Tracer recipe (rebuild — the throwaway lived in /tmp)
# from repo root, PYTHONPATH=/workspaces/model
import re, subprocess; from pathlib import Path
from backend.documents_parser.elmhurst_extractor import ElmhurstSiteNotesExtractor
from datatypes.epc.domain.mapper import EpcPropertyDataMapper
from domain.sap10_calculator.rdsap.cert_to_inputs import (
SAP_10_2_SPEC_PRICES, cert_to_inputs, cert_to_demand_inputs,
heat_transmission_section_from_cert)
from domain.sap10_calculator.calculator import calculate_sap_from_inputs
def pages(pdf):
n=int(re.search(r"Pages:\s+(\d+)",subprocess.run(["pdfinfo",str(pdf)],
capture_output=True,text=True).stdout).group(1)); out=[]
for i in range(1,n+1):
L=subprocess.run(["pdftotext","-layout","-f",str(i),"-l",str(i),str(pdf),"-"],
capture_output=True,text=True).stdout
out.append("\n".join(tok for ln in L.splitlines()
for tok in re.split(r"\s{2,}",ln.strip()) if tok))
return out
D=Path("sap worksheets/Recommendations Elmhurst Files/double_glazing/before")

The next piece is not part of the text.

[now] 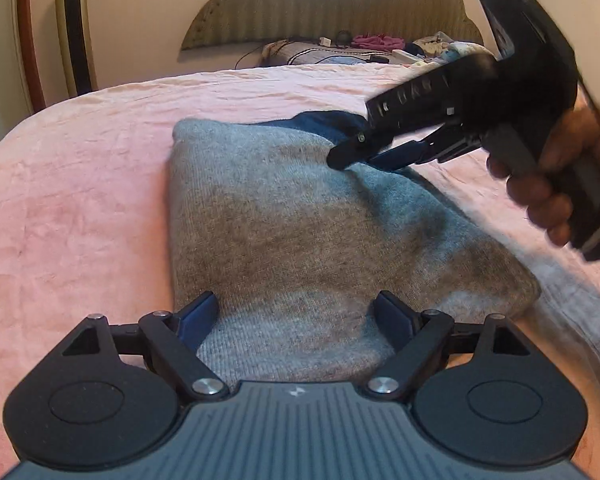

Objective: Fold small clothes

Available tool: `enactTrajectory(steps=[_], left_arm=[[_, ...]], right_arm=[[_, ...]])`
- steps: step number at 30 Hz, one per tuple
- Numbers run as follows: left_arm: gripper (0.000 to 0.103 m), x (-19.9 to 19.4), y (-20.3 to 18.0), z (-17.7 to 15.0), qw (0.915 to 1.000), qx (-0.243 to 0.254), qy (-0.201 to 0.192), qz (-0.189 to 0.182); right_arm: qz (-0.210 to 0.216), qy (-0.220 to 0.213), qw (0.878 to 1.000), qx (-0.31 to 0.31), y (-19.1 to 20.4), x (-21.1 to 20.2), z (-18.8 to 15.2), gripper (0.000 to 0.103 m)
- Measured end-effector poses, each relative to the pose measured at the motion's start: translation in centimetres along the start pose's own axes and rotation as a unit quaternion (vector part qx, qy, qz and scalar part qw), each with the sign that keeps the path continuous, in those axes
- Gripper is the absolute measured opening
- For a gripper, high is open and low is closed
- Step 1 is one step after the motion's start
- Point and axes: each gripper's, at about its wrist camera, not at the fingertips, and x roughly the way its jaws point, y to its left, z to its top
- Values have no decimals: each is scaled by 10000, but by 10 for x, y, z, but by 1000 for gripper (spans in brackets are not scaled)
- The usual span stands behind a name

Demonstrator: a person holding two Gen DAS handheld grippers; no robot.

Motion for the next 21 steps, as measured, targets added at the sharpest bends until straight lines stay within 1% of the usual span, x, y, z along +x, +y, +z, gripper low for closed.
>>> enactTrajectory(steps=[1,2,3,4,6,7,8,9,10,11,12,13,14,16,19,20,21], left_arm=[[87,0,2,1,10000,-29,30,-20],[87,0,2,1,10000,-39,52,-30],[87,0,2,2,10000,-26,58,-21],[87,0,2,1,10000,4,57,-4],[87,2,0,0,10000,37,37,13],[87,2,-1,0,10000,28,25,18],[87,3,-1,1,10000,35,21,25],[88,3,-2,1,10000,43,18,32],[88,1,-3,0,10000,47,14,35],[88,0,-5,-1,10000,52,12,32],[88,-1,-4,-1,10000,57,9,19],[88,-1,-4,-2,10000,65,-3,-1],[88,-1,-3,-2,10000,79,-15,-12],[88,-1,-3,-4,9999,100,-36,-15],[88,-3,-2,-2,9999,98,-38,-5],[87,-6,-1,-1,10000,59,-31,-8],[87,-12,2,0,10000,-33,-49,-19]], right_arm=[[42,14,9999,91,-3,-2,0,50],[-17,25,9998,211,-3,-6,2,49],[-150,-8,9996,239,0,-11,5,49],[-350,-114,9992,162,7,-17,7,51],[-701,-434,9963,-235,25,-27,10,53],[-707,-515,9955,-371,34,-29,10,54],[-593,-536,9955,-503,41,-29,11,56],[-442,-479,9960,-609,47,-24,11,64],[-365,-385,9962,-686,50,-18,10,68],[-391,-203,9962,-749,51,-8,9,72],[-566,79,9951,-809,49,6,6,73],[-820,229,9914,-993,44,18,1,73],[-743,22,9898,-1216,38,19,-3,81],[-613,-43,9926,-1049,31,17,-2,82],[-801,17,9916,-1017,43,11,3,79],[-752,-47,9937,-836,43,3,4,76],[-613,-131,9962,-607,40,-6,5,74]])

sn=ElmhurstSiteNotesExtractor(pages(D/"Summary_001431 (1).pdf")).extract()
epc=EpcPropertyDataMapper.from_elmhurst_site_notes(sn)
# len(sn.windows)==16 (should be 17); len(epc.sap_windows)==14 (2 → roof, 1 dropped)
Per-window A×U on the worksheet uses the ADJUSTED U 1/(1/U_lodged+0.04);
sum the §3 (27) lines to 60.5577 (we get 56.090 from 14 windows).